In a May 10 statement, the Real Estate Council of Alberta (RECA) said it approved 15 compensation applications through the Real Estate Assurance Fund, a consumer protection fund financed by licensed real estate professionals. Three other applications were denied for failing to meet eligibility criteria.
The scheme
Drinkwater was permanently banned from trading real estate in Alberta in September after admitting to defrauding 71 people of more than $3.5 million through a Ponzi scheme. RECA announced the lifetime ban, effective Sept. 22, following a disciplinary hearing in May where Drinkwater admitted to soliciting fraudulent bridge loans.
A real estate agent for 19 years, Drinkwater acknowledged targeting past clients, fellow agents and members of the public. He was charged with fraud by Calgary police in May 2025.
How the fund works
The Real Estate Assurance Fund exists to help consumers recover financial losses resulting from a licensee’s fraud, breach of trust or failure to properly manage trust money. By legislation, compensation is capped at $35,000 per transaction.

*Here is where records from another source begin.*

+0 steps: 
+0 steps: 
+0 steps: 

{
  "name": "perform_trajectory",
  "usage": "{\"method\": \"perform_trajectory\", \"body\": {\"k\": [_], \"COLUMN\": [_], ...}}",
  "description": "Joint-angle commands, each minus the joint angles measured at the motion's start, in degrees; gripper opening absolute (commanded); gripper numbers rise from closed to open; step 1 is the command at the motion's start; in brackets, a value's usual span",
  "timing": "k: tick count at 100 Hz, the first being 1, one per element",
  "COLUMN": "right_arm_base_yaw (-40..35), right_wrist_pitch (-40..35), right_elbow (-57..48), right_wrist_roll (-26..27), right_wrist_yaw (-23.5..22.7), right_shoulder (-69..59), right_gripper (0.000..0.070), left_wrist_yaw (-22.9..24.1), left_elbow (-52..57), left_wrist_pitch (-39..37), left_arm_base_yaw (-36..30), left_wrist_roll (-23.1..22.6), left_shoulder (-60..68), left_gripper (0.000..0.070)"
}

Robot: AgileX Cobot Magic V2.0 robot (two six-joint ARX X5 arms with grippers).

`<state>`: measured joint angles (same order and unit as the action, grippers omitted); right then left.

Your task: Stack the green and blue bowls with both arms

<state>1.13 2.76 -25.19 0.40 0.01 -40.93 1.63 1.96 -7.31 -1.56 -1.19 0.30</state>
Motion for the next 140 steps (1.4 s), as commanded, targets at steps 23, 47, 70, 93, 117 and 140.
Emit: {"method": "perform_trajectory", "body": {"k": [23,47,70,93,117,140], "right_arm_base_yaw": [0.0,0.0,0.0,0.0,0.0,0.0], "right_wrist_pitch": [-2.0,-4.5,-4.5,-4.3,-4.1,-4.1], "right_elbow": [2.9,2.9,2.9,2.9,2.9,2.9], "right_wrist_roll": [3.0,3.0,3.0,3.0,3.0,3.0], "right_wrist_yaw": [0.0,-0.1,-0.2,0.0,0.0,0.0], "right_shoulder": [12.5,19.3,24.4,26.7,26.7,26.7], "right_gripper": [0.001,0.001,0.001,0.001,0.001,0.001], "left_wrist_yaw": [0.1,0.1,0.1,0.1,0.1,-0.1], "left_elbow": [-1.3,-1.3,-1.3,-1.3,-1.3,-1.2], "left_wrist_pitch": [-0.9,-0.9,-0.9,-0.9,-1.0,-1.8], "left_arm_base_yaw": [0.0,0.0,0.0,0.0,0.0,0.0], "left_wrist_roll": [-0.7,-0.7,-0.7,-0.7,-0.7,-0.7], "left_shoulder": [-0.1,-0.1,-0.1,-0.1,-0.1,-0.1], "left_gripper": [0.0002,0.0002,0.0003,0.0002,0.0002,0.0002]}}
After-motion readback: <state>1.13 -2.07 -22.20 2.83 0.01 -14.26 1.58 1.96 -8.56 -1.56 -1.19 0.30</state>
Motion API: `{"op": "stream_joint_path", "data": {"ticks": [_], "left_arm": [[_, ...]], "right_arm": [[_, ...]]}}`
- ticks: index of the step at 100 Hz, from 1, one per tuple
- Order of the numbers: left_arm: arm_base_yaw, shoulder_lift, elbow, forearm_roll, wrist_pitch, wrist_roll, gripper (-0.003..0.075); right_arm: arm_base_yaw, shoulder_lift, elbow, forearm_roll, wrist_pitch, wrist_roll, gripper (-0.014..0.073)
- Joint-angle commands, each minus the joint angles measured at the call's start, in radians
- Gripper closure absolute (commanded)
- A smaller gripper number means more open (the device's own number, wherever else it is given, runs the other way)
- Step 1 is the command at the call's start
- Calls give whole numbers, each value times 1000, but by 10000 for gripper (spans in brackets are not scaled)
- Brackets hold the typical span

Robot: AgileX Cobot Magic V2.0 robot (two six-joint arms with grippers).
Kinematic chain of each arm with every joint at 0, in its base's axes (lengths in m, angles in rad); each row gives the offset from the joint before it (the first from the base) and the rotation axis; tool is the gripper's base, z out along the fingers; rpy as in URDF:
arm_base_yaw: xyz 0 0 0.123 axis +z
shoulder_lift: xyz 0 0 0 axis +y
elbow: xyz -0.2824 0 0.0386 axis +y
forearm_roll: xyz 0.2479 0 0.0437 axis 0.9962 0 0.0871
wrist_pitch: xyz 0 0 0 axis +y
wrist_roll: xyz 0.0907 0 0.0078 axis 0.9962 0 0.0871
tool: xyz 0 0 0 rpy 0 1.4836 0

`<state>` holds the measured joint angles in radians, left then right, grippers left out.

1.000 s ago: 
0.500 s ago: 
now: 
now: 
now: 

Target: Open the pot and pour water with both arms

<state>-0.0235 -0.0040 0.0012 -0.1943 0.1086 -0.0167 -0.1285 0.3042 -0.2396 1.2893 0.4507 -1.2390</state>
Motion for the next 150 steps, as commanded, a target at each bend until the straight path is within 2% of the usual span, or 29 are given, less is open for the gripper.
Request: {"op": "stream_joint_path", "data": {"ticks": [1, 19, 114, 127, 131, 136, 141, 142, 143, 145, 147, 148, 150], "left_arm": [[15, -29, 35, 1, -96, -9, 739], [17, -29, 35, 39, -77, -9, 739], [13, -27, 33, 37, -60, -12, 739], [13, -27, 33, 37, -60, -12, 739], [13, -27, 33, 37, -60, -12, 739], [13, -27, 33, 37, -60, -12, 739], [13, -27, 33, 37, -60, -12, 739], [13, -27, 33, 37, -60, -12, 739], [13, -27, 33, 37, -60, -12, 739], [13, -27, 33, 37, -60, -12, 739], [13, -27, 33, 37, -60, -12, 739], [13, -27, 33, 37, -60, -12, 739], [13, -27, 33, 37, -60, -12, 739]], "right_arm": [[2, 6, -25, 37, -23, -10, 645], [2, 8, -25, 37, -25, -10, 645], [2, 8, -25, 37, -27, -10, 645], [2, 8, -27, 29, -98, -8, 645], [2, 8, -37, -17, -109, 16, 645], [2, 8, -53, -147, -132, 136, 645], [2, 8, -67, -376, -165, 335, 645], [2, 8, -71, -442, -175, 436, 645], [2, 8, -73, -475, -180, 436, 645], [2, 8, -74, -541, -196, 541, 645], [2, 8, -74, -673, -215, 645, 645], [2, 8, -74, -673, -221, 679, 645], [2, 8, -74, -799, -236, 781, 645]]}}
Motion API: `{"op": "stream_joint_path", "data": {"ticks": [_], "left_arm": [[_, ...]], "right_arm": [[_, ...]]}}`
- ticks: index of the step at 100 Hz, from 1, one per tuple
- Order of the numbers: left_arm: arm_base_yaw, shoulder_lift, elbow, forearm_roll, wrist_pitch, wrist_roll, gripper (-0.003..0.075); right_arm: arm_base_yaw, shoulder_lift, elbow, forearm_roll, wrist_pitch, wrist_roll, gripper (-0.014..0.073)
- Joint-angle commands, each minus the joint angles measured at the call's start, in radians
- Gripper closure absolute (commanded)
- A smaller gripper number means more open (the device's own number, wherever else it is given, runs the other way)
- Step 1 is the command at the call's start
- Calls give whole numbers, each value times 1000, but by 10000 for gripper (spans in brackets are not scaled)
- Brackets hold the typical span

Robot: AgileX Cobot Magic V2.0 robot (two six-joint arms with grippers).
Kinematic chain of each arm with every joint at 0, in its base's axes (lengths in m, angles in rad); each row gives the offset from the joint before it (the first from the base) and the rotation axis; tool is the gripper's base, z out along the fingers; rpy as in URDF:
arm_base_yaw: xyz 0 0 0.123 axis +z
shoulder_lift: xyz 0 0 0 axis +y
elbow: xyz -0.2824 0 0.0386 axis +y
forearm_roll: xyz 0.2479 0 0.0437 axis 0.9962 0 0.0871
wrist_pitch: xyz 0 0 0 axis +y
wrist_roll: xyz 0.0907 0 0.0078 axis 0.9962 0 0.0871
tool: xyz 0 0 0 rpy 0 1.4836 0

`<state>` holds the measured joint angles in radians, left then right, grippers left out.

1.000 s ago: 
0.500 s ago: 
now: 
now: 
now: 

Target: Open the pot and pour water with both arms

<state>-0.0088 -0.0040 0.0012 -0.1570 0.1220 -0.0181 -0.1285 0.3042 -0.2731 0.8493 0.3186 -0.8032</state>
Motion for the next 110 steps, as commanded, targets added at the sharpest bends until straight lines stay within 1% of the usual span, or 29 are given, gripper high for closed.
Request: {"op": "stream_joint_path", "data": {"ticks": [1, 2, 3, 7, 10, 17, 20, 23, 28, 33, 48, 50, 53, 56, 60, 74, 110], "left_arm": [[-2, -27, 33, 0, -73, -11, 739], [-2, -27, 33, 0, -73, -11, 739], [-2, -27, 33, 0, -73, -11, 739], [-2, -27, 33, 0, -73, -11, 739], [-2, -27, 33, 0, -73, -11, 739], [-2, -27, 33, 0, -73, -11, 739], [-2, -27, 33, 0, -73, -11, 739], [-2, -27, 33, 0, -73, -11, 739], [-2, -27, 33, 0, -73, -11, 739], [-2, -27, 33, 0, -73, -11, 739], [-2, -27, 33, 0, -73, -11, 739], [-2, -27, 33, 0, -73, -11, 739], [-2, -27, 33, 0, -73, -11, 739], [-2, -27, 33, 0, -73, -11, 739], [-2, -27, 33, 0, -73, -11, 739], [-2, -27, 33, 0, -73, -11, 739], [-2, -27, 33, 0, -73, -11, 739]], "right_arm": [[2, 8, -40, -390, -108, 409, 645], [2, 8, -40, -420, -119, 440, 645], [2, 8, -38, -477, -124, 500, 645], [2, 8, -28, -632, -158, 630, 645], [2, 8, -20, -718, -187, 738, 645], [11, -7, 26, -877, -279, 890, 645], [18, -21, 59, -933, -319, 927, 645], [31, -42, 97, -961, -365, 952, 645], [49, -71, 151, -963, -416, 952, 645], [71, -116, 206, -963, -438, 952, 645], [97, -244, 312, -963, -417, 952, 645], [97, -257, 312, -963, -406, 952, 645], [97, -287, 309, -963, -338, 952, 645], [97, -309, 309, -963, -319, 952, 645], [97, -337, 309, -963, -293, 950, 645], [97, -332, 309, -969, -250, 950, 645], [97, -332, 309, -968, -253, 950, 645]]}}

RECA’s guidance notes that the fund provides a defined route to compensation where eligibility criteria are met, but does not cover every kind of loss. “Fifteen applications for compensation for eligible financial losses were approved,” a RECA spokesperson said. “Some applicants provided multiple bridge loans to Eric Drinkwater, allegedly relating to distinct properties. Each one of those loans is treated as a distinct compensation event as defined by the legislation.”
How decisions were made
Decisions on compensation are governed by formal oversight and require applicants to obtain proper court judgments where necessary, RECA said. All Drinkwater-related applications were reviewed and approved by RECA’s board in accordance with the legislation that governs the fund.
RECA continues to assess incoming applications. Total compensation paid will depend on the number of eligible applications and the losses that meet statutory requirements.
Why some claims were denied
Of the three denied applications, two were rejected because they involved personal loans that were outside the scope of a licensee’s business and therefore not covered by the fund. The third application was denied because the applicant had already recovered their investment and had not suffered a financial loss.
RECA also noted that some applicants sought compensation for projected profits, lending fees and other inducements Drinkwater had offered. Those items are not eligible financial losses under the fund and are not compensable. The regulator said it applies the fund’s rules consistently to every application, regardless of individual circumstances.